Publicado em O Estado de S. Paulo, 04/01/2000
A dinâmica da pobreza
No final de 1999, proliferaram as publicações de estudos que apontavam o agravamento da pobreza no mundo e no Brasil. O Banco Mundial anunciou um aumento de 10% de pobres do planeta ao longo da década de 90. A UNICEF registrou a existência de 21 milhões de crianças ligadas à pobreza no Brasil.
Esses dados são inquestionáveis. Mas eles não respondem a perguntas que são tão fundamentais quanto a constatação da pobreza: (1) Os filhos de pobres continuaram pobres a vida inteira? (2) Quem são os pobres de hoje? (3) Qual é a sua origem? (4) Qual será o seu destino?
Para responder a essas questões é preciso observar mais a dinâmica do que a estática da sociedade. Isso requer dados que rastreiam a vida dos pais e dos seus filhos ao longo do tempo, ou seja, dados sobre mobilidade social.
No caso do Brasil, os dados mostram que a mobilidade social é intensa e continua aumentando. Entre 1990-70, a mobilidade da estrutura social (ascendente e descendente) atingiu 58% das famílias brasileiras. Entre 1970-96, subiu para 63%. Trata-se de um dos países mais móveis do mundo.
O mais interessante é que, nos dados mais recentes, entre as pessoas móveis, cerca de 80% subiram na escala social e 20% desceram.
O Brasil, portanto, é uma sociedade de muita mobilidade e muita ascensão social. É verdade que a maioria vive em posições sociais tão baixas que uma simples mudança do campo para a cidade impulsiona as pessoas para cima na pirâmide social.
Mas não se deve exagerar. O dinamismo atinge todas as classes sociais, inclusive as dos mais pobres. Por exemplo, em cada 100 pessoas que nascem na classe baixa inferior (lavradores e outras pessoas sem profissão qualificada da zona rural), cerca de 39 permanecem na mesma situação de seus pais.
Mas a maioria sobe na estrutura social. Sessenta e um vão para cima, percorrendo os seguintes trajetos: 23 sobem para a classe baixa-superior (ocupações manuais sem qualificação da zona urbana); 24 entram na classe média-inferior (pedreiros, eletricistas, etc.); 8 chegam à classe média-média (pracistas, viajantes, etc.); 4 atingem a classe média-superior (assessores, gerentes, etc.); e 2 penetram na classe alta (magistrados, grandes proprietários, etc.).
Os que são filhos da classe baixa-inferior (da zona urbana) têm uma trajetória ascendente ainda mais acentuada. Para cada 100 filhos dessa classe, 32 ficam na mesma situação de seus pais e 5 descem para a classe baixa-inferior (rural).

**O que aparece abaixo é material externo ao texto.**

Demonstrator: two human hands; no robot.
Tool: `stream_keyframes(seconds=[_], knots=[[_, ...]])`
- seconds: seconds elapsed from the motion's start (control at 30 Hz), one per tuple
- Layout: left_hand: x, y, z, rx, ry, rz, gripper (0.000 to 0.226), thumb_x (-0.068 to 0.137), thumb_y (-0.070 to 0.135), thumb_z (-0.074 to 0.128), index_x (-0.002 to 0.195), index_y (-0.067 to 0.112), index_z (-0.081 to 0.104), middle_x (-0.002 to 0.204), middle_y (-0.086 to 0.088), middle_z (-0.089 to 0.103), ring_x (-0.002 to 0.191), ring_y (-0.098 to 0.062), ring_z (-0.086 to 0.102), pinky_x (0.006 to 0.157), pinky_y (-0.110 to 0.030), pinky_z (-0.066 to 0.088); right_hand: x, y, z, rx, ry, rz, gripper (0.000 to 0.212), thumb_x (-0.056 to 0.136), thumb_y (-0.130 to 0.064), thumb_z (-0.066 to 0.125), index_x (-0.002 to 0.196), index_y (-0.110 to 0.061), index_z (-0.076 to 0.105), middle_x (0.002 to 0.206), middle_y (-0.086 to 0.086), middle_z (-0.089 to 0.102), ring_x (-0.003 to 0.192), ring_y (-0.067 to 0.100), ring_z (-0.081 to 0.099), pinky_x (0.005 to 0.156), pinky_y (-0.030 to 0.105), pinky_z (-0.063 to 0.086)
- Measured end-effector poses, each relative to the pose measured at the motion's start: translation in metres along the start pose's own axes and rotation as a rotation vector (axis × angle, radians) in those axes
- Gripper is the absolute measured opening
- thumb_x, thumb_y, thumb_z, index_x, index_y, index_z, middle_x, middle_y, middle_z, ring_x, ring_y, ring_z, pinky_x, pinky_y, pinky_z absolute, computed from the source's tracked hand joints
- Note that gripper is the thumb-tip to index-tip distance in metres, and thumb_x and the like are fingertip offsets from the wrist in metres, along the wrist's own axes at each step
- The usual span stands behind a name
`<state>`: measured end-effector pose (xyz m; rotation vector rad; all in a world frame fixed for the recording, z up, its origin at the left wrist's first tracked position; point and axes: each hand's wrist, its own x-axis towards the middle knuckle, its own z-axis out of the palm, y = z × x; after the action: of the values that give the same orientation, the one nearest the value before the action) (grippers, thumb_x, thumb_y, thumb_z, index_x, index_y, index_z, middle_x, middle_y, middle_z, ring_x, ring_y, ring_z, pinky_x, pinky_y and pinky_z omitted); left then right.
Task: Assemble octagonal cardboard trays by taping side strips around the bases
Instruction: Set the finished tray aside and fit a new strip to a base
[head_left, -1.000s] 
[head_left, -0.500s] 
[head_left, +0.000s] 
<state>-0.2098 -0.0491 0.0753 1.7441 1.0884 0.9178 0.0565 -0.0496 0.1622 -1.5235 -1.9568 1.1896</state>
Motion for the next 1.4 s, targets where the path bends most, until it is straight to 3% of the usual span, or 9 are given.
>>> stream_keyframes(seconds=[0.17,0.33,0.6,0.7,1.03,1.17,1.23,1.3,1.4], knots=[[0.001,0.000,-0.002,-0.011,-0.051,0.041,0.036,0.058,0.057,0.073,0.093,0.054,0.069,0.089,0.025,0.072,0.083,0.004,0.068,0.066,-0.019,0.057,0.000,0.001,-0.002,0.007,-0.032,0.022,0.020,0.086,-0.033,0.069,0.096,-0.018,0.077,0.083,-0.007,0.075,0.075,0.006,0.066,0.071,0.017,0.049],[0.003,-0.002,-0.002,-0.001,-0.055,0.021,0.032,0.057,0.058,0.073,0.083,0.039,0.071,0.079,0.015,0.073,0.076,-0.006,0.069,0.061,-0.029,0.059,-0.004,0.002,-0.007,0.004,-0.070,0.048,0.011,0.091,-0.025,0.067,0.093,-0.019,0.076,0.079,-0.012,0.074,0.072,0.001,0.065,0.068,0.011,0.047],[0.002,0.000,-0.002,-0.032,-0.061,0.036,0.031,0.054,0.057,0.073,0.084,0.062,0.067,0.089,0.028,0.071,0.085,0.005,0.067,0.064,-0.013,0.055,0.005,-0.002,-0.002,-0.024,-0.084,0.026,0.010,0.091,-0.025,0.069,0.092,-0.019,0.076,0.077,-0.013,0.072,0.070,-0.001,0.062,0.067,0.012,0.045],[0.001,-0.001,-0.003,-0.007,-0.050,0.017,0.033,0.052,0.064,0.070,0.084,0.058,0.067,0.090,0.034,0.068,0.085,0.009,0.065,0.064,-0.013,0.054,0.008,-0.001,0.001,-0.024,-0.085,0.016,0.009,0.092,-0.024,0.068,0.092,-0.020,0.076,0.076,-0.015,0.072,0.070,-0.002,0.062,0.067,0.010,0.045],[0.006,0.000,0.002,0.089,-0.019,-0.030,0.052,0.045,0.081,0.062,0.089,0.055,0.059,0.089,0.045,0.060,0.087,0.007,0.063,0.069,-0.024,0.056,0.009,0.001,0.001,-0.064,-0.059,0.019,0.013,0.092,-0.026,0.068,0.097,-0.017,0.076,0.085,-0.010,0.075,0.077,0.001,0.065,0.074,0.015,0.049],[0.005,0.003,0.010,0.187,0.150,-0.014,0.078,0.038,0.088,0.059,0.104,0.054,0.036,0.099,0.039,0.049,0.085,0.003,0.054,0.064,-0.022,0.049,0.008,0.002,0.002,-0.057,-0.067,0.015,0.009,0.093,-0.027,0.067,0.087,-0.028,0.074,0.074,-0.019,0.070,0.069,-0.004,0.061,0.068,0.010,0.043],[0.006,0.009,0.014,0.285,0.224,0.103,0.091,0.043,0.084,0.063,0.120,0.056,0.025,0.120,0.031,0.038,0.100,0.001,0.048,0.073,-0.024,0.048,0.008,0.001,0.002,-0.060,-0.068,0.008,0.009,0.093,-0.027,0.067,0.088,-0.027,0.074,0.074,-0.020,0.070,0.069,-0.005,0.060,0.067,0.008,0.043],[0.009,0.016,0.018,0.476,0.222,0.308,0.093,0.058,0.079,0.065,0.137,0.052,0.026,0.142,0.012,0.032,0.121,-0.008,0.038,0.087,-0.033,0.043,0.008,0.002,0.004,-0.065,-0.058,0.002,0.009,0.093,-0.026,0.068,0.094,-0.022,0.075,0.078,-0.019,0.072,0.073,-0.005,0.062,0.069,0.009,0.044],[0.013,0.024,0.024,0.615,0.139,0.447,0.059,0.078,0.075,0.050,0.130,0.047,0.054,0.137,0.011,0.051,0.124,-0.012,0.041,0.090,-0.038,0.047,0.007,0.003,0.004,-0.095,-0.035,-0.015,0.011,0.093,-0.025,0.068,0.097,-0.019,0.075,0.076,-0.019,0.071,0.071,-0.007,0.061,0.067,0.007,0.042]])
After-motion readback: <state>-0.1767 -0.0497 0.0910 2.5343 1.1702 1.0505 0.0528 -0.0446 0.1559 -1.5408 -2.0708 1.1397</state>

Mas, 63 sobem para as classes mais altas, a saber: 28 entram na classe média-inferior; 19, na média-média; 10, na média-superior; e 6 na classe alta.
Esses dados mostram que a maioria dos filhos das classes mais baixas da pirâmide social brasileira, nasce na pobreza e sai fora dela ao longo de suas vidas. Trata-se de uma situação bastante dinâmica. A pobreza está longe de se reproduzir inteiramente.
Como explicar, então, a persistência do enorme agregado das duas classes baixas (inferior e superior) que engloba quase 48% das famílias brasileiras e sem mantém assim há décadas?
Se a maioria dos pobres faz ascensão social e os estratos da pobreza continuam inchados, é claro que os que sobem são substituídos por outros que entram naqueles estratos. E, como são poucos os que descem na escala social, é razoável concluir que as classes sociais da pobreza continuam recebendo novos ingressantes.
Ou seja, assim como existem os novos ricos, há também os novos pobres, estes decorrentes de altas taxas de fecundidade que ainda ocorrem entre as mulheres mais pobres.
É claro que todos sonham com um País em que as classes baixas encolhem e as médias aumentem. De qualquer maneira, parece importante esclarecer que, no Brasil, os pobres de hoje não são os mesmos de ontem e nem serão os mesmos de amanhã.
O processo de entra e sai nas classes sociais brasileiras é intenso, inclusive nas classes baixas. Estas só se mantém grandes porque dentro delas nasce uma grande quantidade de crianças. A maior parte delas, porém, ao atingirem o meio de suas carreiras de trabalho, estarão em posição superior a dos seus pais.
Por isso, além de saber que a pobreza continua grande é importante registrar que o Brasil está conseguindo fazer com que boa parte dos pobres saiam da situação de pobreza ao longo das suas vidas.